::: Collected material
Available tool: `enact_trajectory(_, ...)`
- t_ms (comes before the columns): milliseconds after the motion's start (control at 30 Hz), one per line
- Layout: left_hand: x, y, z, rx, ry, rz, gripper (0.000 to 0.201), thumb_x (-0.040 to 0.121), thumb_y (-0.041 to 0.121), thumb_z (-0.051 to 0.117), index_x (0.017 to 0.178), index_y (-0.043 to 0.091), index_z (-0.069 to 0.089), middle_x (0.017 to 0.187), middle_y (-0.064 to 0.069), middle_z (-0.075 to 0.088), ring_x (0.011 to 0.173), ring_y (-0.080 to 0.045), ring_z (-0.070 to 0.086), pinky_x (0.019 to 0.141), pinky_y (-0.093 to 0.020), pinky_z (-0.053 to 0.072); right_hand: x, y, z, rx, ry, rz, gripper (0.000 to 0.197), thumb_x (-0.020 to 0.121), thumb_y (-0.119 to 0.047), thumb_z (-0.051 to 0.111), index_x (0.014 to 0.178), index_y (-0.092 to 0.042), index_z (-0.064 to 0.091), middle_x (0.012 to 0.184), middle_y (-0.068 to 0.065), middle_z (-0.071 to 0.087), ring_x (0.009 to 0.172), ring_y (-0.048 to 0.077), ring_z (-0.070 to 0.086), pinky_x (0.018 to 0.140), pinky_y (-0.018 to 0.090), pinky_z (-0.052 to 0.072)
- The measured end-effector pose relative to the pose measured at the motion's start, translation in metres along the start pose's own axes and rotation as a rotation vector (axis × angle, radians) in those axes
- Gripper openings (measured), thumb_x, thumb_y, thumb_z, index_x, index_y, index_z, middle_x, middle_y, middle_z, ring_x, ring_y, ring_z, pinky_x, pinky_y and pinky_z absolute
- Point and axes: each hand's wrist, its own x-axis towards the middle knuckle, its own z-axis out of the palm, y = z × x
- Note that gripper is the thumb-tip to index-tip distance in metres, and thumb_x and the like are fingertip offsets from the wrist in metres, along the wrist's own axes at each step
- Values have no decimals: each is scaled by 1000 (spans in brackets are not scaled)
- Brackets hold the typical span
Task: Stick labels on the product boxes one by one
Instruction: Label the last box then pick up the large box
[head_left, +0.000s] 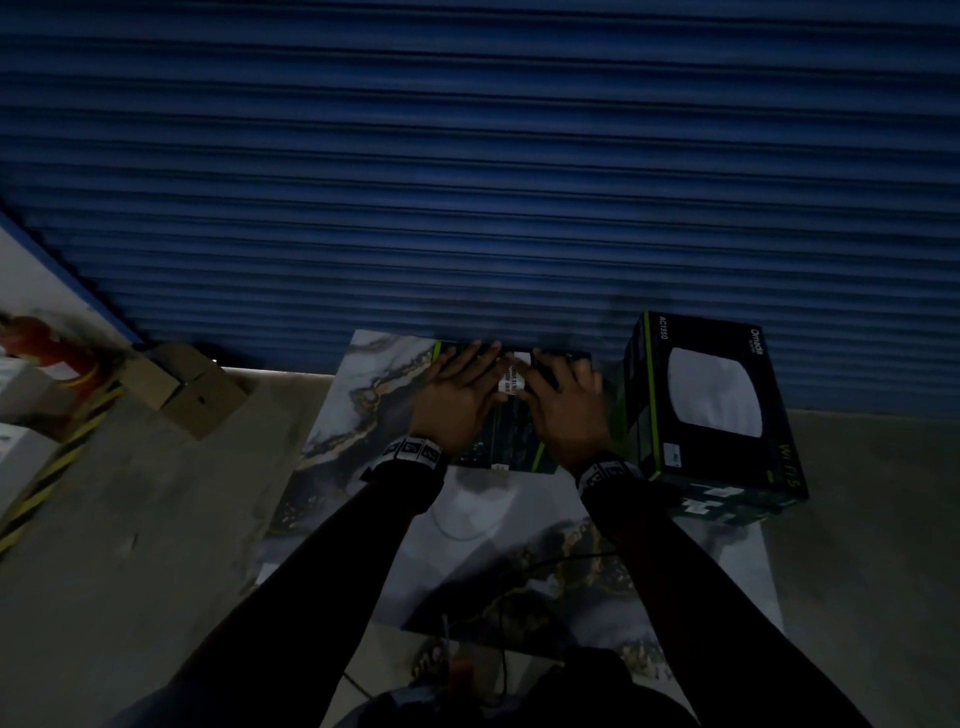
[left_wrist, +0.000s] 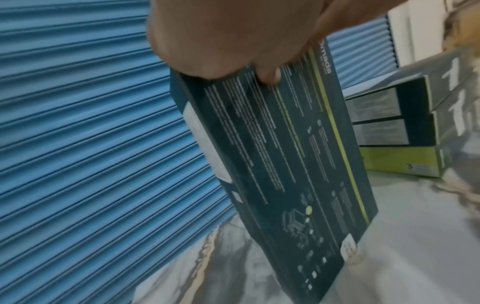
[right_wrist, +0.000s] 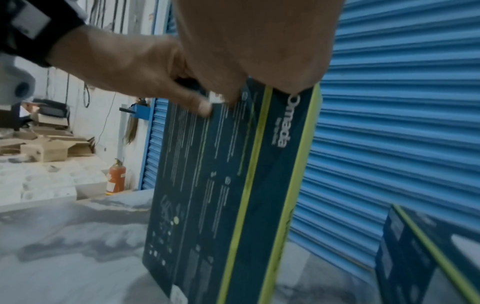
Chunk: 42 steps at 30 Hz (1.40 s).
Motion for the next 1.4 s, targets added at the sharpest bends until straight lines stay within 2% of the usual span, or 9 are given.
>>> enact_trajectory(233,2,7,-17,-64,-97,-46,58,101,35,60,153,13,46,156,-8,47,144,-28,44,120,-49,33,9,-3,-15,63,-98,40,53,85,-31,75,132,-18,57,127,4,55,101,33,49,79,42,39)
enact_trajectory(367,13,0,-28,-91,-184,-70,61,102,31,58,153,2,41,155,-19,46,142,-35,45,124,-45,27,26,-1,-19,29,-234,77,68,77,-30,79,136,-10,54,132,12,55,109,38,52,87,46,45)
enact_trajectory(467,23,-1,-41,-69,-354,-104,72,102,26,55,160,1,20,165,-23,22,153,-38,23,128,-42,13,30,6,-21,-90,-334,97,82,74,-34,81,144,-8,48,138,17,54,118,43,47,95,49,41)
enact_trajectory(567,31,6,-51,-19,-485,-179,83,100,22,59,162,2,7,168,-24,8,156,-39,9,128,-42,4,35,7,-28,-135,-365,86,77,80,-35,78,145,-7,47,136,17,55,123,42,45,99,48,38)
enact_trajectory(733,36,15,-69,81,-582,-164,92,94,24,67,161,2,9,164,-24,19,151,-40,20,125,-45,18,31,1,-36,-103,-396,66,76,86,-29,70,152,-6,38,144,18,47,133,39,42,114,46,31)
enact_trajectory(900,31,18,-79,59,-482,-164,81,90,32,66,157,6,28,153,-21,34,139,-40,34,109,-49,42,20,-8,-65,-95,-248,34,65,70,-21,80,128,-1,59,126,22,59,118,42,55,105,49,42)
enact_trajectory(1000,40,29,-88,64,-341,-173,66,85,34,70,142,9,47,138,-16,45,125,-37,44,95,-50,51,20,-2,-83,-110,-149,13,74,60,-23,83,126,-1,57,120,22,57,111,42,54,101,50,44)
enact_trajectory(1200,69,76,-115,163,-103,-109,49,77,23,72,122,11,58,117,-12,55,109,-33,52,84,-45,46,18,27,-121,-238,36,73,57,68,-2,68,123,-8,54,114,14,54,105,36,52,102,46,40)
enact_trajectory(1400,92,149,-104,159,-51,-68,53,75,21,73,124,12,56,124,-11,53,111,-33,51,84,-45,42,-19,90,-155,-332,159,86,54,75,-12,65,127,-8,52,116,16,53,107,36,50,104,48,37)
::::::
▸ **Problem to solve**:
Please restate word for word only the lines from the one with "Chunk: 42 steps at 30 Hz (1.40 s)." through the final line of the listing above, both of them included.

▸ **Task answer**:
Chunk: 42 steps at 30 Hz (1.40 s).
Motion for the next 1.4 s, targets added at the sharpest bends until straight lines stay within 2% of the usual span, or 9 are given.
>>> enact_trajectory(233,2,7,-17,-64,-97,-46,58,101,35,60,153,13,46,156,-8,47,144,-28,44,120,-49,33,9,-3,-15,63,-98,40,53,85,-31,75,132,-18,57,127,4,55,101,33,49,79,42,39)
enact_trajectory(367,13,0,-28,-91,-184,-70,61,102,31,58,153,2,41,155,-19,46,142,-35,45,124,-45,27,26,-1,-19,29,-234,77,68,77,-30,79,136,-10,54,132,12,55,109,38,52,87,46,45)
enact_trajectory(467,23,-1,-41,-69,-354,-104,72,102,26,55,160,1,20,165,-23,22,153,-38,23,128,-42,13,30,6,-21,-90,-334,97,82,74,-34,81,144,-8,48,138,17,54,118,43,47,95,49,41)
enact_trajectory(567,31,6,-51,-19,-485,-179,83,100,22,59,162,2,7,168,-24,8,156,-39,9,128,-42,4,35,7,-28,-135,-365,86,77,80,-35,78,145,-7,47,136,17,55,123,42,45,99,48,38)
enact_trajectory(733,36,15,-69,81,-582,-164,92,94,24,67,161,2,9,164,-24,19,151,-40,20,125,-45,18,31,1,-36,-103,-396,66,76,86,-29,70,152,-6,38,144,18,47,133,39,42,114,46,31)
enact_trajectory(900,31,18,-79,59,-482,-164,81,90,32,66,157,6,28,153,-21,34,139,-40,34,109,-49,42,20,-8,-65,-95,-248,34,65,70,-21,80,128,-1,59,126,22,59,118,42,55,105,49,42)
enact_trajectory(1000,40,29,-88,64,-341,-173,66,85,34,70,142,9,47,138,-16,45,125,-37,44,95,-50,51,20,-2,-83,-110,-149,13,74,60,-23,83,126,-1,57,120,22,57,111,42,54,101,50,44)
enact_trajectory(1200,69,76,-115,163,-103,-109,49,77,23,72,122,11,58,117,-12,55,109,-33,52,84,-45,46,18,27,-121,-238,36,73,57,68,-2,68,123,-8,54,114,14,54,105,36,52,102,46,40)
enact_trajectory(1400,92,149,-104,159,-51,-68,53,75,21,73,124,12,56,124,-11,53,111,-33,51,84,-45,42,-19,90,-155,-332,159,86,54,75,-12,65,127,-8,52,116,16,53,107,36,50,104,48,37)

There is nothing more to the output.